> **TASK PROMPT**: Check every line of the data below for "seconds". Copy each one that has it.
_ _ _ _ _
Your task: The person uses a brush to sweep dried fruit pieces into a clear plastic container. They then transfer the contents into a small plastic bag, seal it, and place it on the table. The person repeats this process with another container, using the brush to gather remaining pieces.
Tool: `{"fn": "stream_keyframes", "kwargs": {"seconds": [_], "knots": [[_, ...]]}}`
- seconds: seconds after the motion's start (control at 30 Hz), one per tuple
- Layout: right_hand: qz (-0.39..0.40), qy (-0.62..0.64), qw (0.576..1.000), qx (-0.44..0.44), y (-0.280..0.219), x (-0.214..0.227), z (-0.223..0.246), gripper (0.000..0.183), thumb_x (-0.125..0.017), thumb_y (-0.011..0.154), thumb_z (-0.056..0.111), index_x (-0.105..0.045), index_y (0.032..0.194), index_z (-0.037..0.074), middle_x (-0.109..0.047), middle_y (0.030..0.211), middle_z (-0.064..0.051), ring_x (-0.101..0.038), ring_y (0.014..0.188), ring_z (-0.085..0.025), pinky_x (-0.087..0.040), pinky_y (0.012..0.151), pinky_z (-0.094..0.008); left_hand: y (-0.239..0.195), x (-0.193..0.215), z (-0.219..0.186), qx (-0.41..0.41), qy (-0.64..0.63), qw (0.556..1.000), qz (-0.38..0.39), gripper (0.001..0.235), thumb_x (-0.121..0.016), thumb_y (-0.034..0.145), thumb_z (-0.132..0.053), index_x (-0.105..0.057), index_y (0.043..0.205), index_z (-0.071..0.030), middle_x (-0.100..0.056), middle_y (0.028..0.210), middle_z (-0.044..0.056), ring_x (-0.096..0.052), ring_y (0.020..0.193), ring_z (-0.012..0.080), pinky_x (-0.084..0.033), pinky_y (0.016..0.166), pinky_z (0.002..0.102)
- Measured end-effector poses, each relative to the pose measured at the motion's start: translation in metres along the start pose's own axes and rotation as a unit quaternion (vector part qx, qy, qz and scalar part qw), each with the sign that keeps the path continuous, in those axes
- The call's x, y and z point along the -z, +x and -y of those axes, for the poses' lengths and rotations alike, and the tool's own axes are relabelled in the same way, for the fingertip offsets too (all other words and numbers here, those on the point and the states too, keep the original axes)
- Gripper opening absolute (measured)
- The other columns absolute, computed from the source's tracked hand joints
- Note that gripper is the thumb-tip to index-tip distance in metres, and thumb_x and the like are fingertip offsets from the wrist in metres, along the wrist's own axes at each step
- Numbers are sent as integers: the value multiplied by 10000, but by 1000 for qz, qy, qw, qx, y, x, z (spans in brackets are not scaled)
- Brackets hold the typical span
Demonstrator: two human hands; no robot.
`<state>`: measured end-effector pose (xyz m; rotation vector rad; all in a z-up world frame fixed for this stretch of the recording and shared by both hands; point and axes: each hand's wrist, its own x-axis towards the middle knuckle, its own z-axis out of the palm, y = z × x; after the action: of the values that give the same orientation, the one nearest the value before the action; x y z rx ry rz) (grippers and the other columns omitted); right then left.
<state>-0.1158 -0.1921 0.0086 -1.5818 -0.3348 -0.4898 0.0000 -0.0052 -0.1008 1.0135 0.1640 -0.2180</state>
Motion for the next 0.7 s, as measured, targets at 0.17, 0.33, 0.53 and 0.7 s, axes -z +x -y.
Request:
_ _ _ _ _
> **SOLUTION**:
Tool: `{"fn": "stream_keyframes", "kwargs": {"seconds": [_], "knots": [[_, ...]]}}`
- seconds: seconds after the motion's start (control at 30 Hz), one per tuple

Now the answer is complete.